Your output should consist of the data, copied exactly.

[Opening Given information section]

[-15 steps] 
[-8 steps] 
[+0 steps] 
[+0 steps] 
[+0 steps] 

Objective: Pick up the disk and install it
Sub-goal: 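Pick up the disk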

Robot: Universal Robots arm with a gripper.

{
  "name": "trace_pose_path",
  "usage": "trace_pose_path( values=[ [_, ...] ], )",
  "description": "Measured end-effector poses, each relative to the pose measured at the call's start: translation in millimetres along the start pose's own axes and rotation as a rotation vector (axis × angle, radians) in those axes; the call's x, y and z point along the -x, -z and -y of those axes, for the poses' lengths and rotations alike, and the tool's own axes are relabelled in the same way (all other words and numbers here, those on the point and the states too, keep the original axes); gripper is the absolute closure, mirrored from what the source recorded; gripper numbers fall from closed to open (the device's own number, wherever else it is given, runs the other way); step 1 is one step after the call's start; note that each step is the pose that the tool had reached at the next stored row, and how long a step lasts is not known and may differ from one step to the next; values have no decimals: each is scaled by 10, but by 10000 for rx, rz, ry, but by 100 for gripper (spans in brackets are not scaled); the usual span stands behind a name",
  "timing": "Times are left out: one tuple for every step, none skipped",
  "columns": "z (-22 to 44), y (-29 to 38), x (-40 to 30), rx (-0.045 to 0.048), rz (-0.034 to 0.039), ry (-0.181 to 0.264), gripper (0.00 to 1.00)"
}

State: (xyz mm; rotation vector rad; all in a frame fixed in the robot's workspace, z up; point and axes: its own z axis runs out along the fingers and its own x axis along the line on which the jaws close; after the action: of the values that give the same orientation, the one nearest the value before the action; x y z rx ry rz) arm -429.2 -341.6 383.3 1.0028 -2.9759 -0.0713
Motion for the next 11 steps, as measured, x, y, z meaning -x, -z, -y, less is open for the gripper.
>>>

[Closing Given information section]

Response:
[-15 steps] 
[-8 steps] 
[+0 steps] 
[+0 steps] 
[+0 steps] 

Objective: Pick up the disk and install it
Sub-goal: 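Pick up the disk
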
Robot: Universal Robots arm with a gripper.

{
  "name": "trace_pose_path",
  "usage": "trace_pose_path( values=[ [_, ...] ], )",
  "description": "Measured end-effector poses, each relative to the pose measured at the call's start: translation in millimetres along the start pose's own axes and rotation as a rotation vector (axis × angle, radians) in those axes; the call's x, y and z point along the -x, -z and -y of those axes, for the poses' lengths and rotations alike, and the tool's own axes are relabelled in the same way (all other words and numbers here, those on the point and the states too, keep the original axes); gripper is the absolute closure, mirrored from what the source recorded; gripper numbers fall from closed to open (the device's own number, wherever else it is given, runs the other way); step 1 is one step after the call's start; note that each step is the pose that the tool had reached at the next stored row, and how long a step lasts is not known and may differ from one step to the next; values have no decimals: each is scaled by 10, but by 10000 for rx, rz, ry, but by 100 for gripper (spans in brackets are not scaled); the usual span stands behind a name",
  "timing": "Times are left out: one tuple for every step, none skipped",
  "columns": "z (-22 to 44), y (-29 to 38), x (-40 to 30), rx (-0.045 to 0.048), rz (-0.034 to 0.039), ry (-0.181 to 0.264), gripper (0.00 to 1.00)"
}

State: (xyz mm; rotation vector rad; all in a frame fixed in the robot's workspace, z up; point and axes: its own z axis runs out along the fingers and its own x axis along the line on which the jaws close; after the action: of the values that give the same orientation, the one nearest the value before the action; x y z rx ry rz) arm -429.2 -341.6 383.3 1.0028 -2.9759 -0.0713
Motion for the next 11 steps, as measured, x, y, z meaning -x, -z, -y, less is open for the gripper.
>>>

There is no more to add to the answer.